Steamboat Ski Area enjoys back-to-back 100-inch-plus months

Tom Ross
Audrey Williams floats through the aspen trees at Steamboat Ski Area Jan. 25. The ski area reported that the month's snowfall at the summit of Storm Peak had reached 102 inches.
Larry Pierce, Steamboat Ski and Resort Corp.

— Steamboat Ski Area reported reaching 102 inches of snowfall at the summit of Mount Werner in the month of January, resulting in back-to-back months that topped the century mark.

The outcome of the race to 100 inches at mid-mountain is still in play, but the weather forecast for Jan. 27 to 30 calls for increasing sunshine.

The ski area tallied 107 inches of snow at the summit in December 2016, and January had produced 93.25 inches of powder as of Jan. 26.

As the Yampa Valley turns the corner on the final week in January, needing less than 7 inches of snow to reach 100 inches at mid-mountain for the month, there is more sunshine and moderate temperatures in the forecast.

Meteorologist Joel Gratz of reported Thursday, Jan. 26 that the next chance for a snowstorm at Steamboat isn’t expected to arrive until Feb. 4 and 5.

“Friday will begin our rebound as the current storm finally departs, the sun makes a full appearance and the temperature warms by 5 degrees,” Gratz reported at his website Thursday. “The warming trend will continue through the weekend with readings warming by 5 to 10 degrees each day.”

By early in the work week that begins Jan. 30, Gratz expects temperatures to reach the 30s under blue skies.

Intellicast forecasts the high temperature on Feb. 1 will reach 35 degrees, followed by a possible high of 37 degrees on Thursday, Feb. 2.

January, on average, is the snowiest month of the winter, according to Ski Corp. statistics, with a little over 76 inches a month.

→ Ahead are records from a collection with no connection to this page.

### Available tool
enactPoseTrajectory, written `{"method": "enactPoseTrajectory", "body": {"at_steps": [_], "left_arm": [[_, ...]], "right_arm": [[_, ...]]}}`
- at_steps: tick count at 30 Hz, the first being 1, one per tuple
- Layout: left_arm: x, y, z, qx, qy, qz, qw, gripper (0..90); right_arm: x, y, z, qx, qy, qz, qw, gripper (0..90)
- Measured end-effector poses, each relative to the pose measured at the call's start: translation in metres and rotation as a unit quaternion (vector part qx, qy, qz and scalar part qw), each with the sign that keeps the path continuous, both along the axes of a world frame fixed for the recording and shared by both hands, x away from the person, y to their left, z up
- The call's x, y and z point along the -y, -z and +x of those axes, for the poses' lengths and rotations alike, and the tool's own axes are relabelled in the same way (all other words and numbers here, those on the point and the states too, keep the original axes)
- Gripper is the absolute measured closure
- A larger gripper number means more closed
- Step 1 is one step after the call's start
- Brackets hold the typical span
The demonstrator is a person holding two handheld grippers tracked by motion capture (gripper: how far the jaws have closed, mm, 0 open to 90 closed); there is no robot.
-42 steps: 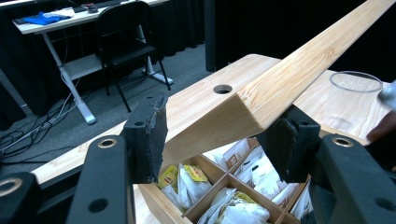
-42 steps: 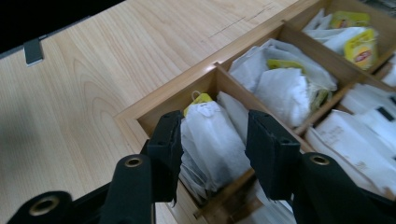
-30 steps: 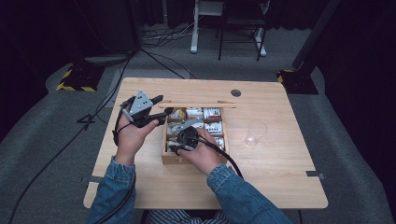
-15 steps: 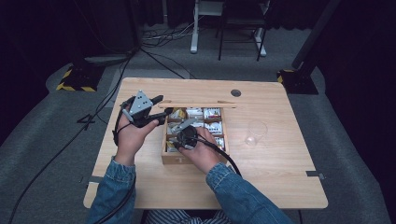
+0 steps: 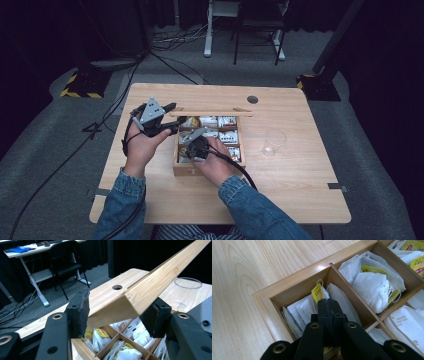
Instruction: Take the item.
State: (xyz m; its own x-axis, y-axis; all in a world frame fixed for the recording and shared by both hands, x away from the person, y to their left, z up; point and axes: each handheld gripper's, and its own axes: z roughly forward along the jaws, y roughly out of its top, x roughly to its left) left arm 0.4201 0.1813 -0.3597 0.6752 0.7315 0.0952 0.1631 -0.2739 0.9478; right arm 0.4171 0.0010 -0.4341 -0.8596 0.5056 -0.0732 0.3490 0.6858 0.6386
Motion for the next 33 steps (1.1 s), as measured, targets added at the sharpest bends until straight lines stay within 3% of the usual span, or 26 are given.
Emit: {"method": "enactPoseTrajectory", "body": {"at_steps": [7, 24, 33], "left_arm": [[0.000, 0.000, 0.000, -0.001, 0.000, 0.000, 1.0000, 44.5], [0.000, 0.000, 0.000, 0.000, 0.000, 0.000, 1.0000, 44.3], [0.001, 0.000, 0.000, 0.000, 0.000, 0.001, 1.0000, 44.3]], "right_arm": [[0.003, -0.005, -0.003, 0.004, 0.002, 0.008, 1.0000, 90.0], [0.016, -0.022, -0.011, 0.020, -0.006, 0.062, 0.9978, 90.0], [0.029, -0.030, -0.015, 0.026, -0.005, 0.115, 0.9930, 90.0]]}}
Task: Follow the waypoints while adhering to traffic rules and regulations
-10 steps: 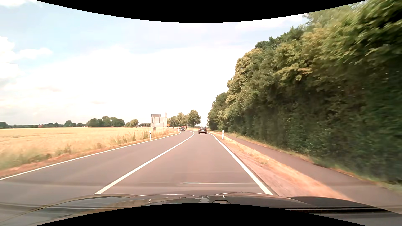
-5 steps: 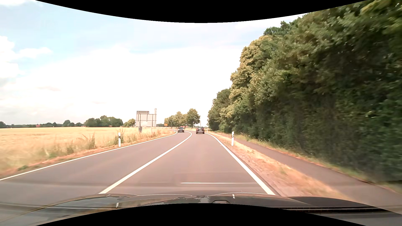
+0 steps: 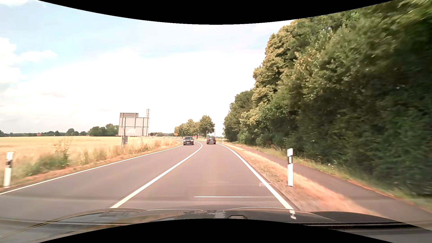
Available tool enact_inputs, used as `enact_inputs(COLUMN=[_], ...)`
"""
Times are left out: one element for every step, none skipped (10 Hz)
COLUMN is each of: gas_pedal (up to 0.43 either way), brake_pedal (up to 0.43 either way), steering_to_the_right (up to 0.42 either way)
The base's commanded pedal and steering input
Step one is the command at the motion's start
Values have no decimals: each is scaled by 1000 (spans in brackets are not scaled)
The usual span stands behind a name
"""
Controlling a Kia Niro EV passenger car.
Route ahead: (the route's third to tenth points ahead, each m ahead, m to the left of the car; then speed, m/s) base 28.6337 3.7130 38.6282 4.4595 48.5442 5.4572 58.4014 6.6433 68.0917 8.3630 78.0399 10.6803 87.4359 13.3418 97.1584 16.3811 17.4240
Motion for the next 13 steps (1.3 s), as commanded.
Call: enact_inputs(gas_pedal=[220,220,220,220,220,220,220,220,220,220,220,220,220], brake_pedal=[0,0,0,0,0,0,0,0,0,0,0,0,0], steering_to_the_right=[-2,-4,-6,-12,-16,-17,-18,-18,-18,-18,-17,-11,-9])
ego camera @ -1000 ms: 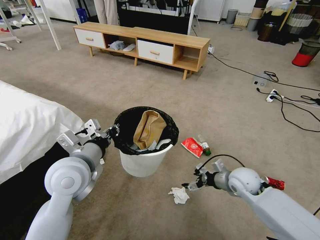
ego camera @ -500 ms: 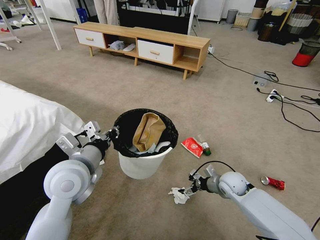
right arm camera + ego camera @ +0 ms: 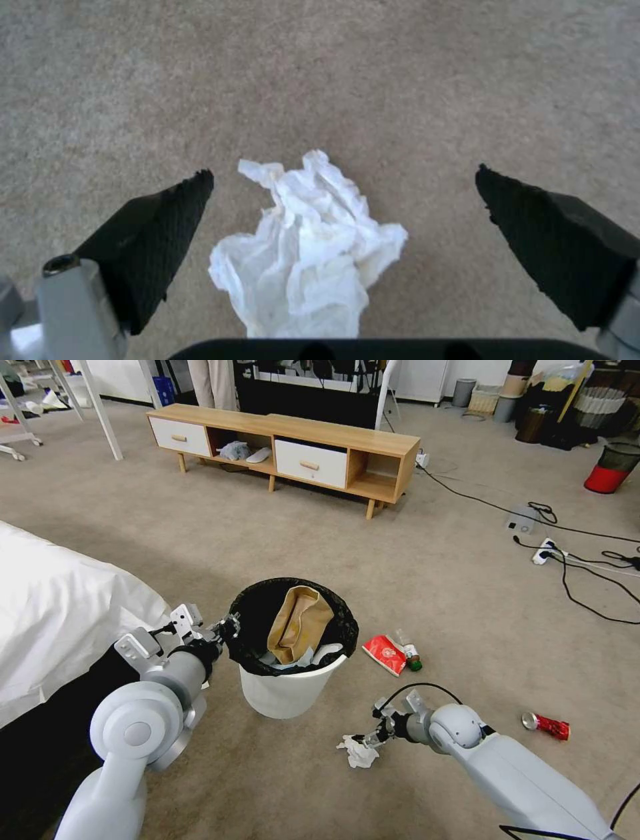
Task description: Pick up the trash bin and place the garbage on the floor into it.
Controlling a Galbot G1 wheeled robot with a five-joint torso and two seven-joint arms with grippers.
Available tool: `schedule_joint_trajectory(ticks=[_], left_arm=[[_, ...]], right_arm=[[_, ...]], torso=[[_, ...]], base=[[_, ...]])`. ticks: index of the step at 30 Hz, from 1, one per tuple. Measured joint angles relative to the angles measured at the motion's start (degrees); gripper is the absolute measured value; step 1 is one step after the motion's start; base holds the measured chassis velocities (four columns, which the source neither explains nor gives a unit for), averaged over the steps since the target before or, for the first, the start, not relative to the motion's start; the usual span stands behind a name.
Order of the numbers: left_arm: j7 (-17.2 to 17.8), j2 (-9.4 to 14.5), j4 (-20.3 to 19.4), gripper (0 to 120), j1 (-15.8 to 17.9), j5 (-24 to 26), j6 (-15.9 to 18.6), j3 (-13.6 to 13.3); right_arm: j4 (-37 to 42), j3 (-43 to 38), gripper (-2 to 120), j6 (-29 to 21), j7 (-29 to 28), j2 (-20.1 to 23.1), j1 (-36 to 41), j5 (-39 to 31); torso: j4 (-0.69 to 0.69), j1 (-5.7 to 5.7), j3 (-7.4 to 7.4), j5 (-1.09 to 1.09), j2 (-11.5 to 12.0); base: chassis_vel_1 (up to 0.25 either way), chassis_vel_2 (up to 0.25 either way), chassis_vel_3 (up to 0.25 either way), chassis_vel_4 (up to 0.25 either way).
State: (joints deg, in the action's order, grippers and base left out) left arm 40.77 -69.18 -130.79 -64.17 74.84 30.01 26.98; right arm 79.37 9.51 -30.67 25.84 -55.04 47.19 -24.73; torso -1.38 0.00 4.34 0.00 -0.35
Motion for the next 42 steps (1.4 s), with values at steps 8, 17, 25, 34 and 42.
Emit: schedule_joint_trajectory(ticks=[8,17,25,34,42], left_arm=[[-0.09,-0.05,0.11,7,-0.12,-0.05,-0.11,0.19],[-0.17,0.18,0.18,7,-0.15,-0.03,-0.2,0.26],[-0.17,0.2,0.38,7,0.04,-0.01,-0.31,0.08],[-0.17,0.06,0.53,7,0.03,-0.05,-0.34,-0.07],[-0.19,-0.27,0.54,7,0.0,-0.31,-0.39,-0.22]], right_arm=[[-2.43,1.78,100,1.08,-0.04,-1.86,-1.47,0.65],[-3.43,2.91,100,1.63,-0.93,-2.58,-1.52,0.64],[-3.84,2.96,100,2.21,-1.4,-1.88,-0.45,0.49],[-4.07,2.95,100,3.18,-1.44,-1.05,1.25,0.52],[-4.99,3.2,95,4.21,-0.33,-1.16,1.49,1.29]], torso=[[0.01,0.0,0.0,0.0,0.0],[0.01,0.0,0.0,0.0,0.0],[0.0,0.0,0.0,0.0,0.0],[0.0,0.0,0.0,0.01,0.0],[0.0,0.0,0.0,0.01,0.0]], base=[[0.0,0.0,0.0,0.0],[0.0,0.0,0.0,0.0],[0.0,0.0,0.0,0.0],[0.0,0.0,0.0,0.0],[0.0,0.0,0.0,0.0]])
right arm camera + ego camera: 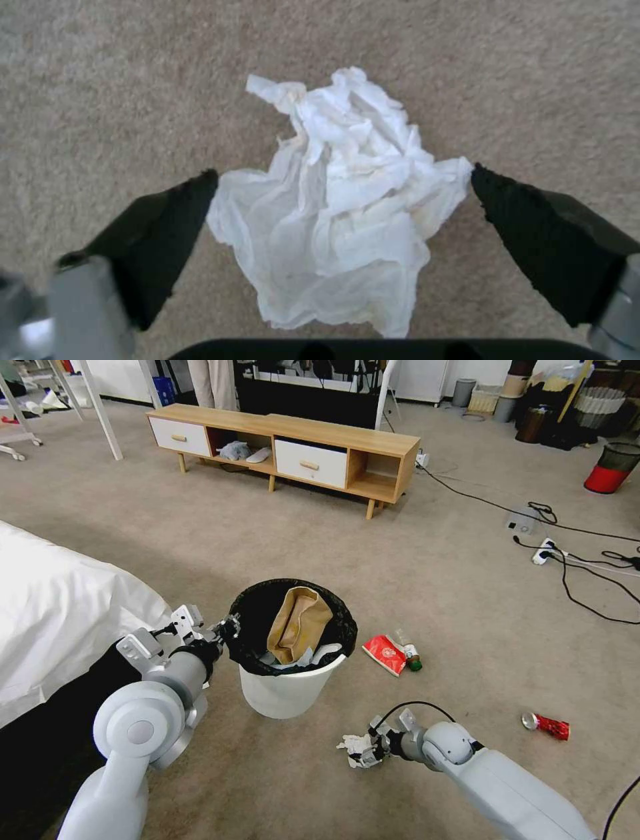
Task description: Pick up the trash bin and place the garbage on the floor into it.
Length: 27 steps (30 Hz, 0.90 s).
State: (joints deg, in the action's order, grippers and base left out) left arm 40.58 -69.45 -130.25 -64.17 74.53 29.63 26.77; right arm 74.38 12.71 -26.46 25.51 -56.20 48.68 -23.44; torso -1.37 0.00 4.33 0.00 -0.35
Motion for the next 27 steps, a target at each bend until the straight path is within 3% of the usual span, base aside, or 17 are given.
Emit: schedule_joint_trajectory(ticks=[2,4,7,19,21,23,27], left_arm=[[-0.01,-0.02,0.0,7,0.0,-0.03,-0.01,-0.02],[-0.18,-0.18,0.0,7,-0.12,-0.3,-0.09,-0.05],[-0.23,-0.22,0.02,7,-0.13,-0.38,-0.13,-0.07],[-0.8,-0.7,0.61,7,-0.06,-1.29,-0.38,-0.56],[-0.8,-0.7,0.62,7,-0.06,-1.29,-0.39,-0.56],[-0.82,-0.71,0.7,7,0.01,-1.3,-0.45,-0.55],[-0.89,-0.84,0.87,7,0.03,-1.38,-0.51,-0.55]], right_arm=[[-0.17,0.01,93,0.1,0.09,-0.04,0.01,0.14],[-0.8,-0.02,72,0.57,0.22,-0.08,0.17,0.83],[-0.81,-0.05,67,0.75,0.24,-0.03,0.21,0.83],[-0.91,-0.37,18,1.66,1.14,0.04,0.22,0.53],[-0.92,-0.38,18,1.67,1.15,0.04,0.22,0.53],[-1.05,-0.38,6,1.92,1.37,0.03,0.2,0.47],[-1.24,-0.41,0,2.24,1.77,0.0,-0.05,0.33]], torso=[[0.0,0.0,0.0,0.0,0.0],[0.0,0.0,0.0,0.0,0.0],[0.0,0.0,0.0,0.0,0.0],[0.0,0.0,0.0,0.0,0.0],[0.0,0.0,0.0,0.0,0.0],[0.0,0.0,0.0,0.0,0.0],[0.0,0.0,0.0,0.0,0.0]], base=[[0.0,0.0,0.0,0.0],[0.0,0.0,0.0,0.0],[0.0,0.0,0.0,0.0],[0.0,0.0,0.0,0.0],[0.0,0.0,0.0,0.0],[0.0,0.0,0.0,0.0],[0.0,0.0,0.0,0.0]])
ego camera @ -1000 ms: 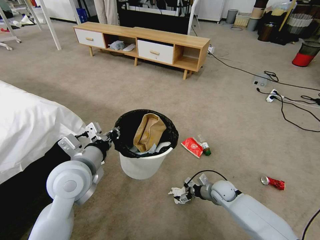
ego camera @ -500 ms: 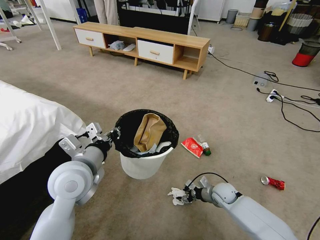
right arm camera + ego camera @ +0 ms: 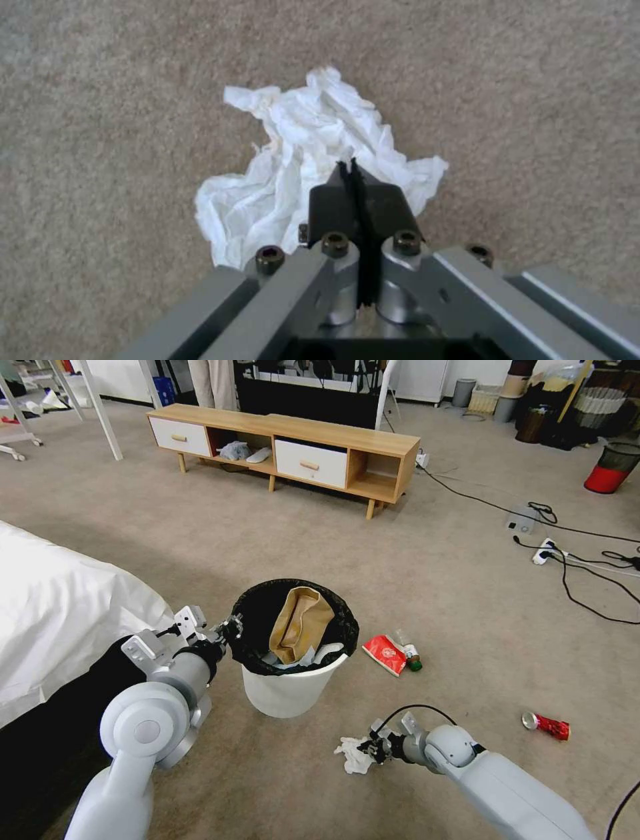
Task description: Pick up the trash bin and place the garbage on the floor into it.
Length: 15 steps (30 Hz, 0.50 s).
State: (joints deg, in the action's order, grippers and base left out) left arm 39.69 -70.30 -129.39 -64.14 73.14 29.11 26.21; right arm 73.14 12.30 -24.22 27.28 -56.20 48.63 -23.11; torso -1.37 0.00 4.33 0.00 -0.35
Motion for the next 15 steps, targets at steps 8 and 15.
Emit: schedule_joint_trajectory(ticks=[8,15], left_arm=[[-0.13,-0.13,0.36,7,0.18,-0.11,-0.16,-0.11],[-0.14,0.0,0.4,7,0.38,-0.1,-0.26,-0.14]], right_arm=[[-0.2,-0.01,0,0.33,0.59,-0.05,-0.14,-0.1],[-0.25,-0.06,0,0.4,0.87,-0.04,-0.23,-0.27]], torso=[[0.0,0.0,0.0,0.0,0.0],[0.0,0.0,0.0,0.0,0.0]], base=[[0.0,0.0,0.0,0.0],[0.0,0.0,0.0,0.0]])
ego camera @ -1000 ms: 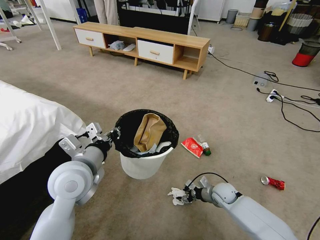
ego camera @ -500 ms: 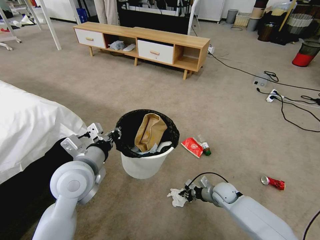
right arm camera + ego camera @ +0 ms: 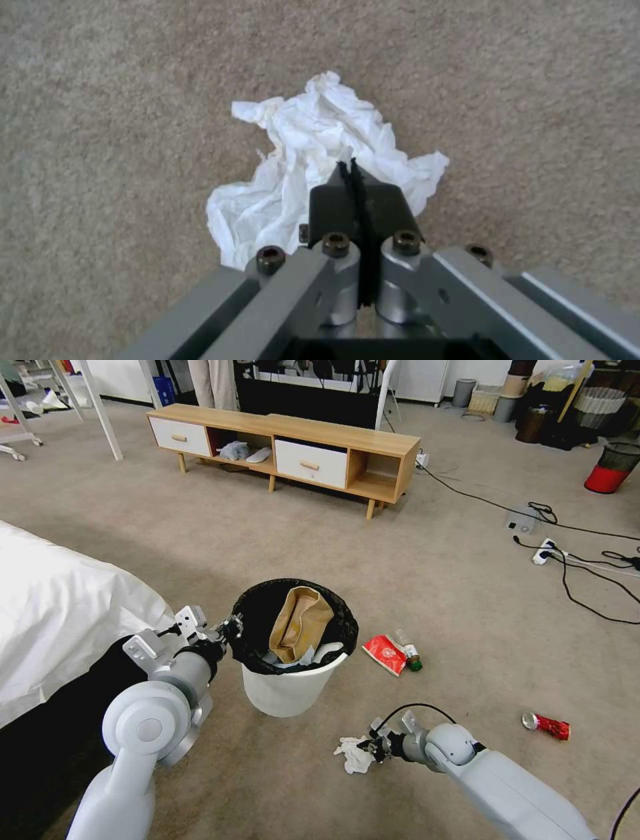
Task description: Pick up the trash bin and place the garbage on the floor into it.
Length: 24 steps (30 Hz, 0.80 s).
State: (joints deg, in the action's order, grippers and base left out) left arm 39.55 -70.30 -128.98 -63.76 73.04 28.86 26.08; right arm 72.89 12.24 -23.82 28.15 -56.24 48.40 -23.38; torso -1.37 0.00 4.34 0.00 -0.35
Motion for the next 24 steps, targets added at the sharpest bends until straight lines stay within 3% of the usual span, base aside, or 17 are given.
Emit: schedule_joint_trajectory(ticks=[4,24], left_arm=[[0.0,0.07,0.0,7,0.0,0.01,-0.02,-0.01],[-0.01,0.02,-0.35,7,-0.21,-0.29,-0.11,-0.55]], right_arm=[[0.0,0.0,0,-0.16,-0.31,-0.06,-0.04,-0.76],[-0.62,0.41,71,-0.34,-1.3,-0.42,-0.08,-1.06]], torso=[[0.0,0.0,0.0,0.0,0.0],[0.0,0.0,0.0,0.0,0.0]], base=[[0.0,0.0,0.0,0.0],[0.0,0.0,0.0,0.0]])
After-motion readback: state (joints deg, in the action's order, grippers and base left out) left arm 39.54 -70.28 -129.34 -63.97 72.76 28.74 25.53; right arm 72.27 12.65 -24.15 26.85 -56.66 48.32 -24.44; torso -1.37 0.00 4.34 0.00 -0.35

This week’s news release confirms that the winter of 2008-09 was the last time the summit surpassed the 100-inch mark in January with 129 inches piling up.

However, it’s not unheard of for Mount Werner to see 100 inches at mid-mountain in January. It happened back-to-back years with a record 216.5 inches in January 1996, and again in 1997, when 119.75 inches were recorded.